| Work required |
Once you reach the line that holds "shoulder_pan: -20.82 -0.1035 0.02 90" in the listing below, output it and every line after it through the line that holds "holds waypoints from", word for word.

| Records for processing |
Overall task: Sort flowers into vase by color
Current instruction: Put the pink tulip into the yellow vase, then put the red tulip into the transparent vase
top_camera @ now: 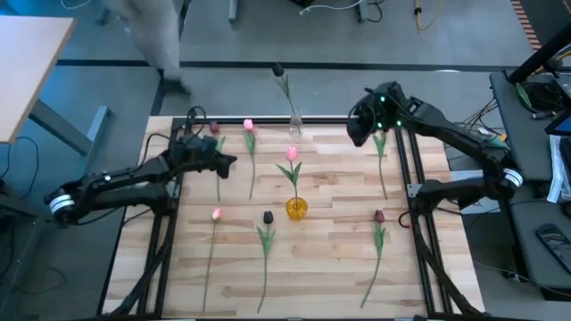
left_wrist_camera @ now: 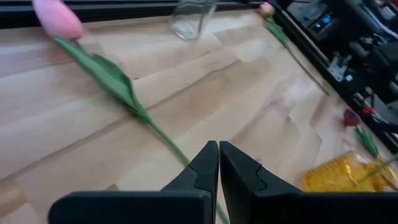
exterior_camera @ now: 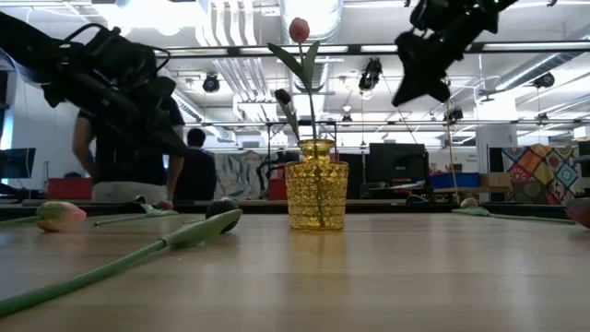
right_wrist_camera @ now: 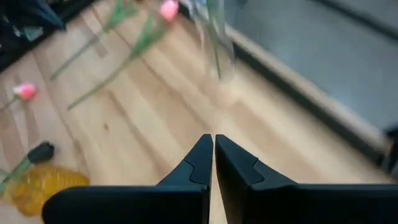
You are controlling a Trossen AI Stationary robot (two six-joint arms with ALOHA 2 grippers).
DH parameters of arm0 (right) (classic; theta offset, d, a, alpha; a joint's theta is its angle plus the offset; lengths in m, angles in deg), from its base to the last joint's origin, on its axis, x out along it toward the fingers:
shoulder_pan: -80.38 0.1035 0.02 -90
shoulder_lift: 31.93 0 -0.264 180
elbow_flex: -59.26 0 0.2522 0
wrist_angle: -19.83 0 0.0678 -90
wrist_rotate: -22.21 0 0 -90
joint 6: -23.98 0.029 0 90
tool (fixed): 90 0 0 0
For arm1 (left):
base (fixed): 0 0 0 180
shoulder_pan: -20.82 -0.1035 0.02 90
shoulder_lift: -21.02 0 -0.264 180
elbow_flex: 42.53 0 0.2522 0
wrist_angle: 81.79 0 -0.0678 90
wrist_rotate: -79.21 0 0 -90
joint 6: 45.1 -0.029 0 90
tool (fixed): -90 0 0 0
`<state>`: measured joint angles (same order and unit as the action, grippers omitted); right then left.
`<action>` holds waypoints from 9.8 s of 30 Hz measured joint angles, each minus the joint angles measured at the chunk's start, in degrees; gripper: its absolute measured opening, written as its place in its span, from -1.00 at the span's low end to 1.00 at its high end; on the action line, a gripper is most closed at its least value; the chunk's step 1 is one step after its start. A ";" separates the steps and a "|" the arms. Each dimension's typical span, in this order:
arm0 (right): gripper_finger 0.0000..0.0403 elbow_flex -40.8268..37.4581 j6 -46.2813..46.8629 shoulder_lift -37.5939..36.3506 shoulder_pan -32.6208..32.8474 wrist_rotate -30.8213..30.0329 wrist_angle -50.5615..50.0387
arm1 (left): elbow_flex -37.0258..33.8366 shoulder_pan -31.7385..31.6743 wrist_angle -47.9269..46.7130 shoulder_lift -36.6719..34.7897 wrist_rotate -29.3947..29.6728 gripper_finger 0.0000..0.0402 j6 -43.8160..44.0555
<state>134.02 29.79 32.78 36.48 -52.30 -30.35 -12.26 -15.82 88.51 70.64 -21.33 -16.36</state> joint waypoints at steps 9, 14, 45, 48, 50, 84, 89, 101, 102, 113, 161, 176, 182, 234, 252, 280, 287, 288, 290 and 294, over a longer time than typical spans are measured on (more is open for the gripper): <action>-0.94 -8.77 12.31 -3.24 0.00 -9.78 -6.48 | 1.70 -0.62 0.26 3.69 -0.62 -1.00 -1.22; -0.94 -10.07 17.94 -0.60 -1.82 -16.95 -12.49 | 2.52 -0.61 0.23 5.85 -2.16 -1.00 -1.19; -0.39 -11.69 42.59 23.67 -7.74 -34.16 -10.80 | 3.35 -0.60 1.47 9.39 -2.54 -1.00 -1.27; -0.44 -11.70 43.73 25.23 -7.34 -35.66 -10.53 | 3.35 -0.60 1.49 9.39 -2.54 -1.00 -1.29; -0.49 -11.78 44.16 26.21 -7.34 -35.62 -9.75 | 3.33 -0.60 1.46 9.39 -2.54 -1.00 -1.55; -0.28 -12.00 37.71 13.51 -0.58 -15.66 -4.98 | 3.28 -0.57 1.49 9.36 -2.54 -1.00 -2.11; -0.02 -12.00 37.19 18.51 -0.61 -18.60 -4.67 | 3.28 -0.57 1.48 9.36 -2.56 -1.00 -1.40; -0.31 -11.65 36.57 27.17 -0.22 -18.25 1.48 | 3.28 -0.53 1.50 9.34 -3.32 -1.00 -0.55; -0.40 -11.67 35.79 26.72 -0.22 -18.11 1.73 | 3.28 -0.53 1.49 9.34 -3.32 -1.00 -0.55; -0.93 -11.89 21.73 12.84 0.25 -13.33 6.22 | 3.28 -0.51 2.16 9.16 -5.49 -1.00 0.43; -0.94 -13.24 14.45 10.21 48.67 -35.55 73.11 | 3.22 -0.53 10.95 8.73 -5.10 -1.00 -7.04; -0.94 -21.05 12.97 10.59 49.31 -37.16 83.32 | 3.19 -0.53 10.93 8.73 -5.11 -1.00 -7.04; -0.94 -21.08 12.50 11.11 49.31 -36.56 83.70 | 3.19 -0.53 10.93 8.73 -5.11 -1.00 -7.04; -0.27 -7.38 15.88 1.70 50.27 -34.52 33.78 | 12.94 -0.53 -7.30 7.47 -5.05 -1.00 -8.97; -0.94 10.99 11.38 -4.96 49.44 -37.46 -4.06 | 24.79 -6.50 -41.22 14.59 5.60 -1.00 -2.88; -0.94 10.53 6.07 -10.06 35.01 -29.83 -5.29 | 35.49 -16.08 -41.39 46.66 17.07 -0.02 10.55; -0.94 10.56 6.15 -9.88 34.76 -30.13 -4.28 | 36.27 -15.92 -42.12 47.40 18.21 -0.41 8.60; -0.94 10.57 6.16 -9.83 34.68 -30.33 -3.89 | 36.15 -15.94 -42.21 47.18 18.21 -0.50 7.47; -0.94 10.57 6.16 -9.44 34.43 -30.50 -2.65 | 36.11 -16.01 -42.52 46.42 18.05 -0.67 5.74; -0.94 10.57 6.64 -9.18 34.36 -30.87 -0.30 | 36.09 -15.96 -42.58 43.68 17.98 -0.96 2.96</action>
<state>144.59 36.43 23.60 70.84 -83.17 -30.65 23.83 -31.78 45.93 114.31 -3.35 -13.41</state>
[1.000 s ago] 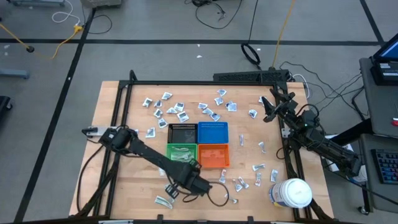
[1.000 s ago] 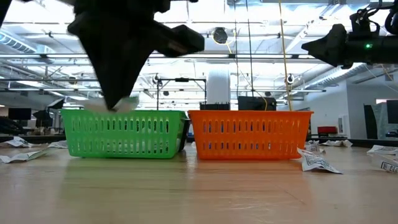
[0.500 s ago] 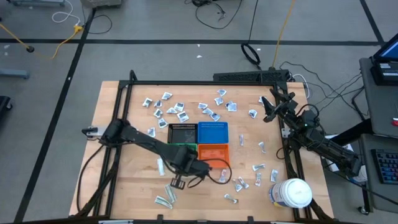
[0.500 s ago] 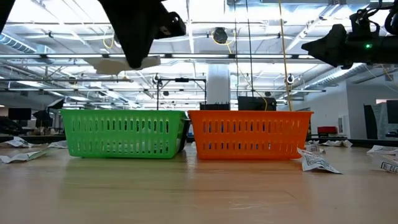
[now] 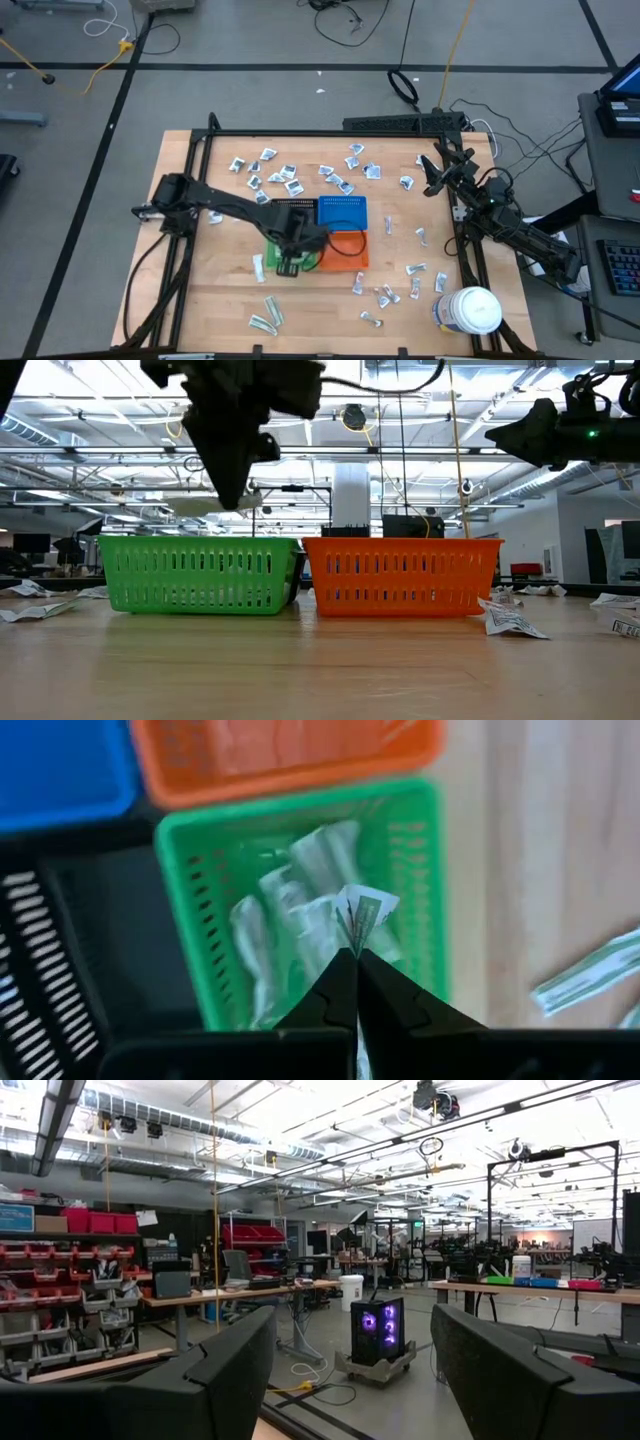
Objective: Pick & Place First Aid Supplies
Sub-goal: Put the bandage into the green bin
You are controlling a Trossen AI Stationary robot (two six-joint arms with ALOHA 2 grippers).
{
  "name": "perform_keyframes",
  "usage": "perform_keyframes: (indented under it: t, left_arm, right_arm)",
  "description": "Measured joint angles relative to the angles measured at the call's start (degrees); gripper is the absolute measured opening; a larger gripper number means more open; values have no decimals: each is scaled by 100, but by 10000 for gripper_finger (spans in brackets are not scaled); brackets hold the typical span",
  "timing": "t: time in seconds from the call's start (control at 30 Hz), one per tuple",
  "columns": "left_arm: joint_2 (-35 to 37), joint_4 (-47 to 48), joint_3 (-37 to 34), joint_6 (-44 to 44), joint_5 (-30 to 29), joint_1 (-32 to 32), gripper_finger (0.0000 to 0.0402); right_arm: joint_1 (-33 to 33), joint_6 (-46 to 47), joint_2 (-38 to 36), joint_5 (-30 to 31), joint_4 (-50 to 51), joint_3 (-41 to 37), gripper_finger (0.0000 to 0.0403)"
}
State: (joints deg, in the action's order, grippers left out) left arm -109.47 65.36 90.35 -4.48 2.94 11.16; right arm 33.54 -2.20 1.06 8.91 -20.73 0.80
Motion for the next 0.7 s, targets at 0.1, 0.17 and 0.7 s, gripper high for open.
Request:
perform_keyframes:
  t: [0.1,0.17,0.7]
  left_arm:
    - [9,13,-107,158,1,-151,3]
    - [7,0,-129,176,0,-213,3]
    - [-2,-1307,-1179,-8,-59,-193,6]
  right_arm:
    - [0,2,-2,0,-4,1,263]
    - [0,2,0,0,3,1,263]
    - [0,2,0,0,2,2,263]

| Answer box |
shoulder_pan: -20.82 -0.1035 0.02 90
shoulder_lift: -21.02 0 -0.264 180
elbow_flex: 42.53 0 0.2522 0
wrist_angle: 81.79 0 -0.0678 90
wrist_rotate: -79.21 0 0 -90
joint 6: 45.1 -0.029 0 90
tool (fixed): -90 0 0 0
`<state>`: measured joint angles (same order and unit as the action, grippers omitted); right then left.
`<action>` holds waypoints from 9.8 s of 30 Hz measured joint angles, each minus the joint angles measured at the chunk's start, in degrees; gripper: its absolute measured opening, written as its place in its span, from -1.00 at the span's low end to 1.00 at its high end; on the action line, a gripper is most closed at its least value; the chunk's step 1 is one step after its start. A ";" separates the steps and a "|" the arms. Each dimension's typical span, in this order:

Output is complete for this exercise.